Set the whole listing down again exactly as written.

>>>>>

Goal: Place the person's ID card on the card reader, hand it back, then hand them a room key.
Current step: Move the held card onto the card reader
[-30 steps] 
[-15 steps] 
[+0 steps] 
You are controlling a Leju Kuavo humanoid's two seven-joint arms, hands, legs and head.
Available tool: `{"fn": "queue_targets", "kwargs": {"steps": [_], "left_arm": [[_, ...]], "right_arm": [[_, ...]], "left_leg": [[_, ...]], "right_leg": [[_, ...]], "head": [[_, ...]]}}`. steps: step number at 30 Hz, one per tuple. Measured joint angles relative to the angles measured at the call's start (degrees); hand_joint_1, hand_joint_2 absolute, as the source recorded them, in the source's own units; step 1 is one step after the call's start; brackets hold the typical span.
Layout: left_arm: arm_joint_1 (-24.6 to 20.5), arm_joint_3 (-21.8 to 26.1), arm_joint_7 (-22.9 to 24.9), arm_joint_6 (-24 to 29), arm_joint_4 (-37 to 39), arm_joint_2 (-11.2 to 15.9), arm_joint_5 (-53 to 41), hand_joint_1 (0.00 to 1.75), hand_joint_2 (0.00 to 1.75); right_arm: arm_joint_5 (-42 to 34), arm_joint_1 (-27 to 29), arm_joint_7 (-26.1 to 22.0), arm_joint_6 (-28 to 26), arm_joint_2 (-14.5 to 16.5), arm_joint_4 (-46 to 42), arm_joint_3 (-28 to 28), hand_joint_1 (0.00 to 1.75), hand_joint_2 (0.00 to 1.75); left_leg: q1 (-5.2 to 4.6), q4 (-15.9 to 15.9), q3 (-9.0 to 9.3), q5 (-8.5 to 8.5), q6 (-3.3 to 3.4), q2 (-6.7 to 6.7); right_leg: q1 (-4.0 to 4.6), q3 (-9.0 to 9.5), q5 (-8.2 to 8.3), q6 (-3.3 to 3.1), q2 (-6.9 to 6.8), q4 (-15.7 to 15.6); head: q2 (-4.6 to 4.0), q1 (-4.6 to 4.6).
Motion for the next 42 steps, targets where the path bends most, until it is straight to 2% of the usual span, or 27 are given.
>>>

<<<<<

### [Answer for this exercise]
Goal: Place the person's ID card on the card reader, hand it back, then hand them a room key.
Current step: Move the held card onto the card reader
[-30 steps] 
[-15 steps] 
[+0 steps] 
You are controlling a Leju Kuavo humanoid's two seven-joint arms, hands, legs and head.
Available tool: `{"fn": "queue_targets", "kwargs": {"steps": [_], "left_arm": [[_, ...]], "right_arm": [[_, ...]], "left_leg": [[_, ...]], "right_leg": [[_, ...]], "head": [[_, ...]]}}`. steps: step number at 30 Hz, one per tuple. Measured joint angles relative to the angles measured at the call's start (degrees); hand_joint_1, hand_joint_2 absolute, as the source recorded them, in the source's own units; step 1 is one step after the call's start; brackets hold the typical span.
Layout: left_arm: arm_joint_1 (-24.6 to 20.5), arm_joint_3 (-21.8 to 26.1), arm_joint_7 (-22.9 to 24.9), arm_joint_6 (-24 to 29), arm_joint_4 (-37 to 39), arm_joint_2 (-11.2 to 15.9), arm_joint_5 (-53 to 41), hand_joint_1 (0.00 to 1.75), hand_joint_2 (0.00 to 1.75); right_arm: arm_joint_5 (-42 to 34), arm_joint_1 (-27 to 29), arm_joint_7 (-26.1 to 22.0), arm_joint_6 (-28 to 26), arm_joint_2 (-14.5 to 16.5), arm_joint_4 (-46 to 42), arm_joint_3 (-28 to 28), hand_joint_1 (0.00 to 1.75), hand_joint_2 (0.00 to 1.75); left_leg: q1 (-5.2 to 4.6), q4 (-15.9 to 15.9), q3 (-9.0 to 9.3), q5 (-8.5 to 8.5), q6 (-3.3 to 3.4), q2 (-6.7 to 6.7); right_leg: q1 (-4.0 to 4.6), q3 (-9.0 to 9.5), q5 (-8.2 to 8.3), q6 (-3.3 to 3.1), q2 (-6.9 to 6.8), q4 (-15.7 to 15.6); head: q2 (-4.6 to 4.0), q1 (-4.6 to 4.6).
Motion for the next 42 steps, targets where the path bends most, until it is straight to 2% of the usual span, or 27 are given.
>>>

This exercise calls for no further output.